Great. That ends this design review. With this kind of obvious simplification, we don't need any more design reviews, this one covers all possible bases.

Seriously

I've seen the first discussed seriously in the context of "why don't we simply...". The answer ("it doesn't perform well") is always a surprise to people who pitch the triple-store solution to a problem they've managed to get wrong.

I recently received an email bemoaning a real code review in which someone seriously tried to put a function into production named "do_stuff".
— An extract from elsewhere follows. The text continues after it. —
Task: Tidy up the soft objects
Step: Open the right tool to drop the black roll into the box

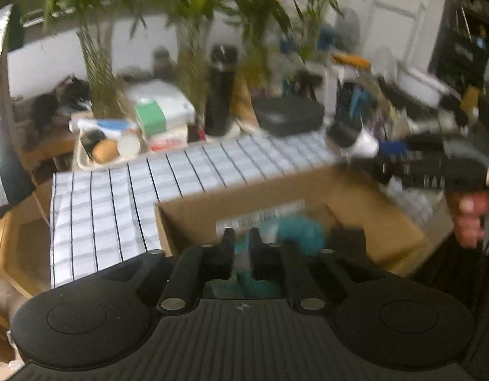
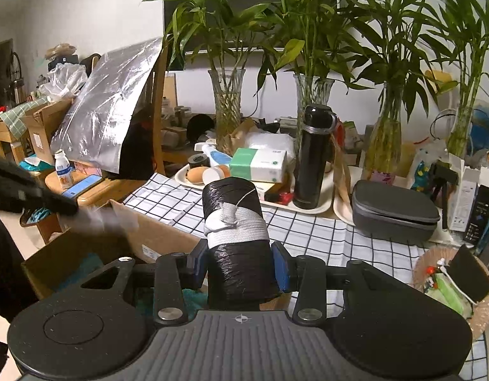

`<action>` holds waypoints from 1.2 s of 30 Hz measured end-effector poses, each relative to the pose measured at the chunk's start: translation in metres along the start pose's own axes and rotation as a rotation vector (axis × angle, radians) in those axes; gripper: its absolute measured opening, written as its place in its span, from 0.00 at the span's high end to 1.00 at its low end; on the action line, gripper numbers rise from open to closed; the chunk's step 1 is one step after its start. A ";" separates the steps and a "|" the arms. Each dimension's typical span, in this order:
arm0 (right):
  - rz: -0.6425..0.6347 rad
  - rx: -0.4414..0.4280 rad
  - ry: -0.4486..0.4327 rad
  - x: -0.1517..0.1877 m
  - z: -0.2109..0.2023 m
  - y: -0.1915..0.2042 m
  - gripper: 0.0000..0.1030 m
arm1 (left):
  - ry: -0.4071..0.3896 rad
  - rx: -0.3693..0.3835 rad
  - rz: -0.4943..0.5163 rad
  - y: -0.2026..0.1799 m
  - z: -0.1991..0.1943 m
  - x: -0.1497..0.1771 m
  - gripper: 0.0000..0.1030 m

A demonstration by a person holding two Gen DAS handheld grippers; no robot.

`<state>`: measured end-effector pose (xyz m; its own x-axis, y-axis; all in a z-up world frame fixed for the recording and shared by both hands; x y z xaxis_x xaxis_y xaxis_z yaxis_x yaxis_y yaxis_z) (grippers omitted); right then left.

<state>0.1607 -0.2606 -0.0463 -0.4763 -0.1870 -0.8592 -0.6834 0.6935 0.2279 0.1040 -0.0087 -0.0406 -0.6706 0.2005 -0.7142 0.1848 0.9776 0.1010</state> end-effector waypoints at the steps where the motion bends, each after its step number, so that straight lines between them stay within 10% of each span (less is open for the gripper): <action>1: -0.002 -0.002 0.004 0.002 -0.001 0.003 0.57 | 0.007 -0.008 0.007 -0.001 0.000 0.005 0.75; 5: -0.006 -0.006 0.010 0.007 -0.003 0.009 0.57 | -0.008 -0.031 -0.014 0.003 -0.012 0.021 0.53; 20: 0.034 -0.001 0.020 0.011 -0.008 0.017 0.54 | 0.005 -0.102 -0.088 0.016 -0.035 0.032 0.52; 25: 0.025 0.048 0.078 0.016 0.004 0.021 0.01 | 0.006 -0.108 -0.089 0.012 -0.039 0.036 0.52; 36: 0.044 0.096 0.097 0.026 0.000 0.043 0.00 | -0.045 -0.128 -0.128 0.005 -0.048 0.034 0.52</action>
<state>0.1188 -0.2360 -0.0585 -0.5589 -0.2179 -0.8001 -0.6068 0.7651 0.2155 0.0479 0.0056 -0.0313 -0.6491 0.0740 -0.7571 0.0053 0.9957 0.0927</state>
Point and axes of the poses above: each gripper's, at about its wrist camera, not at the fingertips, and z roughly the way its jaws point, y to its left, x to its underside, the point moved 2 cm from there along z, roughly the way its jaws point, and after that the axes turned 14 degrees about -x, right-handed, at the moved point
Equally bad is this "question" on Stack Overflow. "Using table-of-contents in code?". (It's not really a question, it's a blog post in the rhetorical form of a question.) The money quote: "I know that alternative to that kind of listing would be to split up big files into smaller classes/files, so that their class declaration would be self-explanatory enough.. but some complex tasks require a lot of code".

It appears that there are programmers who have done too little maintenance and adaptation.